EXERCISE PROMPT :: Below is a set of records. Repeat all of them exactly.

DATA FOR THE TASK ::
..........
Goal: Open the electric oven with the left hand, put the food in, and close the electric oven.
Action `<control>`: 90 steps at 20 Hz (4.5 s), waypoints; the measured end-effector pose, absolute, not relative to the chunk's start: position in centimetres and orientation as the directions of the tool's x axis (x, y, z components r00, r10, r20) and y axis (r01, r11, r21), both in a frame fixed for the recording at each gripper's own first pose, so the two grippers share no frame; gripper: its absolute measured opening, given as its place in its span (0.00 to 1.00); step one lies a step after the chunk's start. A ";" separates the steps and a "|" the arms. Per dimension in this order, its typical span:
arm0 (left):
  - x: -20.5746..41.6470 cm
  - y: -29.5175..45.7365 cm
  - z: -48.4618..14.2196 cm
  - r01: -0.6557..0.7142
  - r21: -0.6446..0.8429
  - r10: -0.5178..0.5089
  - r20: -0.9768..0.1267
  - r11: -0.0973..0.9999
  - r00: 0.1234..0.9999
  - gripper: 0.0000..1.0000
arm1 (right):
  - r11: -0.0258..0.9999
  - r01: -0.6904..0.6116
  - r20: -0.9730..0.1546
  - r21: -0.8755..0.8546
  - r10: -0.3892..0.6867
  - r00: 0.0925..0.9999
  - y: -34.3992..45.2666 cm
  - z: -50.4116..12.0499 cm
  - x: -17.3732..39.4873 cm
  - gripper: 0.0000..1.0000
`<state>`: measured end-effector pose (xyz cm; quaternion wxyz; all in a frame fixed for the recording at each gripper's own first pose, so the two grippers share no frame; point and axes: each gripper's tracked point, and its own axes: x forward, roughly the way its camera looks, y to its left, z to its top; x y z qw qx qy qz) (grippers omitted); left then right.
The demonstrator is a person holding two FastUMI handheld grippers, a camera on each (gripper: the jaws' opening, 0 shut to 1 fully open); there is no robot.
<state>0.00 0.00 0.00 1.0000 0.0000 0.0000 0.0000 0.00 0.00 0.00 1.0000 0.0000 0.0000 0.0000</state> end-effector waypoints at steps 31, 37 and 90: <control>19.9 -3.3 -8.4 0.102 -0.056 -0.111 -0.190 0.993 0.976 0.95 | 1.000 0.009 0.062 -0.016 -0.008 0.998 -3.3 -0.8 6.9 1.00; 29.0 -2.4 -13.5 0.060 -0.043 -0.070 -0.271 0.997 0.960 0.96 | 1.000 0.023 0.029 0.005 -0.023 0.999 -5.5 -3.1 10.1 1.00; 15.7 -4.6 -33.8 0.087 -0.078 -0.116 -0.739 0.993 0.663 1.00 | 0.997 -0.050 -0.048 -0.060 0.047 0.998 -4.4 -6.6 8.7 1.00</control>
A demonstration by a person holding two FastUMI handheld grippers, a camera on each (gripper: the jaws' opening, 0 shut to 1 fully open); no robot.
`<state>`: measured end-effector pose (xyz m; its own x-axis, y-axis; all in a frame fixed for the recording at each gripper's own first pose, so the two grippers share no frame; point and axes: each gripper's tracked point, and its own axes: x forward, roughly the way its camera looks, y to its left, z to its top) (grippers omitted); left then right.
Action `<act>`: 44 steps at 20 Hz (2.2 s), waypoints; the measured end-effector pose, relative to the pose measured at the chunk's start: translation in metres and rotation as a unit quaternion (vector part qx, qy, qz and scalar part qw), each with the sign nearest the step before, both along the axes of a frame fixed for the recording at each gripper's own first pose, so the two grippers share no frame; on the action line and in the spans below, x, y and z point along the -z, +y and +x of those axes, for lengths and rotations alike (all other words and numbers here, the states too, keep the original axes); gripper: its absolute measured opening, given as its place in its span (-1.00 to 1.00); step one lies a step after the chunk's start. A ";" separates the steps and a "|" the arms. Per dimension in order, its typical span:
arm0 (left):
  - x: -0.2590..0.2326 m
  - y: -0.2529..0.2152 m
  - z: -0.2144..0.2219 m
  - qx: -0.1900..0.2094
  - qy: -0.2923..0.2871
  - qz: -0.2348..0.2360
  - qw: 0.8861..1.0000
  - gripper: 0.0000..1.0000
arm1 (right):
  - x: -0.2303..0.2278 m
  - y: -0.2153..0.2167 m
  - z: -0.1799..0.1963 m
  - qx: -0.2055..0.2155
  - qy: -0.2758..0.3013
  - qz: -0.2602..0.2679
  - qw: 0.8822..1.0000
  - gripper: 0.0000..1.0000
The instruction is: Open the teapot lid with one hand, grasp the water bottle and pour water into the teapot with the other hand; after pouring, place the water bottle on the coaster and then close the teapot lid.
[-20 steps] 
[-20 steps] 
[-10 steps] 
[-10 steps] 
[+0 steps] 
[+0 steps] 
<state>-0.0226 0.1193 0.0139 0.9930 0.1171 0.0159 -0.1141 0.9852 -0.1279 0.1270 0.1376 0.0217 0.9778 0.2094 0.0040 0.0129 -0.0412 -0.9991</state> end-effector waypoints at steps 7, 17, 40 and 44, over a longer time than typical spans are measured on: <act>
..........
OUTPUT FOR THIS EXERCISE ::
Goal: Open the electric oven with the left hand, put the food in, and close the electric oven.
Action `<control>`: 90 steps at 20 Hz (4.5 s), waypoints; the measured end-effector pose, absolute, not relative to the chunk's start: position in centimetres and orientation as the directions of the tool's x axis (x, y, z components r00, r10, r20) and y axis (r01, r11, r21), both in a frame fixed for the recording at each gripper's own first pose, so the two grippers share no frame; gripper: its absolute measured opening, given as its place in its span (0.00 to 1.00); step one lies a step after the chunk's start. A ";" separates the steps and a "|" the arms. Per dimension in this order, its typical span:
arm0 (left):
  - x: -20.5746..41.6470 cm
  - y: -29.5175..45.7365 cm
  - z: -48.4618..14.2196 cm
  - r01: -0.6557..0.7142
  - r21: -0.6446..0.8429
  - r10: -0.5178..0.5089
  - r20: -0.9768..0.1267
  - r11: -0.0973..0.9999
  - r00: 0.1234..0.9999
  - gripper: 0.0000..1.0000
arm1 (right):
  - r11: -0.0258..0.9999
  - r01: -0.6904..0.6116
  - r20: -0.9730..0.1546
  - r21: -0.8755..0.8546
  - r10: -0.3892..0.6867
  - r00: 0.0925..0.9999
  - y: -34.3992..45.2666 cm
  - z: -50.4116..12.0499 cm
  - x: -17.3732..39.4873 cm
  - gripper: 0.0000..1.0000
`<state>`: measured end-effector pose (xyz cm; quaternion wxyz; all in a frame fixed for the recording at each gripper's own first pose, so the two grippers share no frame; point and axes: each gripper's tracked point, and its own axes: x forward, roughly the way its camera looks, y to its left, z to its top; x y z qw qx qy qz) (grippers omitted); left then right.
The demonstrator is a person holding two FastUMI handheld grippers, a camera on each (gripper: the jaws' opening, 0 shut to 1 fully open); there is no robot.
<state>0.00 0.00 0.00 1.0000 0.0000 0.0000 0.0000 0.00 0.00 0.00 1.0000 0.0000 0.0000 0.0000</state> end-effector waypoints at steps 31, 37 and 90: <control>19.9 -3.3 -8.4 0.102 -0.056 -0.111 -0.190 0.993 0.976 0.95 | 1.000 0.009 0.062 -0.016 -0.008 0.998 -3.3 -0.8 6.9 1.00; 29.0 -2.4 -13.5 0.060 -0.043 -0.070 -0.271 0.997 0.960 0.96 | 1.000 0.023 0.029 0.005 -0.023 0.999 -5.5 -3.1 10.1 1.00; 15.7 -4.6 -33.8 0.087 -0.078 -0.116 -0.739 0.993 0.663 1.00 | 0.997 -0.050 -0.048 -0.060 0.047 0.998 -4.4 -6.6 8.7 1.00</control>
A demonstration by a person holding two FastUMI handheld grippers, a camera on each (gripper: the jaws' opening, 0 shut to 1 fully open); no robot.
`<state>`: measured end-effector pose (xyz m; its own x-axis, y-axis; all in a frame fixed for the recording at each gripper's own first pose, so the two grippers share no frame; point and axes: each gripper's tracked point, and its own axes: x forward, roughly the way its camera looks, y to its left, z to its top) (grippers omitted); left then right.
Action `<act>`: 44 steps at 20 Hz (2.2 s), waypoints; the measured end-effector pose, relative to the pose measured at the chunk's start: translation in metres and rotation as a unit quaternion (vector part qx, qy, qz and scalar part qw), each with the sign nearest the step before, both along the axes of a frame fixed for the recording at each gripper's own first pose, so the two grippers share no frame; on the action line and in the spans below, x, y and z point along the -z, +y and +x of those axes, for lengths and rotations alike (all other words and numbers here, the states too, keep the original axes); gripper: its absolute measured opening, given as its place in its span (-1.00 to 1.00); step one lies a step after the chunk's start. A ";" separates the steps and a "|" the arms. Per dimension in order, its typical span:
arm0 (left):
  - x: -0.2590..0.2326 m
  - y: -0.2529..0.2152 m
  - z: -0.2144..0.2219 m
  - qx: -0.1900..0.2094
  - qy: -0.2923..0.2871
  - qz: -0.2348..0.2360
  - qw: 0.8861..1.0000
  - gripper: 0.0000..1.0000
arm1 (right):
  - x: -0.2303..0.2278 m
  - y: -0.2153..0.2167 m
  - z: -0.1799..0.1963 m
  - qx: -0.2055..0.2155
  - qy: -0.2758..0.3013
  - qz: -0.2602..0.2679
  - qw: 0.8822..1.0000
  - gripper: 0.0000..1.0000
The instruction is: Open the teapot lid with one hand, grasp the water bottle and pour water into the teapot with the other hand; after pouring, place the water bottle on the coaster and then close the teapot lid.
[-20 steps] 
[-20 steps] 
[-10 steps] 
[-10 steps] 
[+0 steps] 
[+0 steps] 
<state>-0.0226 0.1193 0.0139 0.9930 0.1171 0.0159 -0.1141 0.9852 -0.1279 0.1270 0.1376 0.0217 0.9778 0.2094 0.0040 0.0129 -0.0412 -0.9991</state> end-effector waypoints at steps 7, 17, 40 and 44, over a longer time than typical spans are measured on: <act>

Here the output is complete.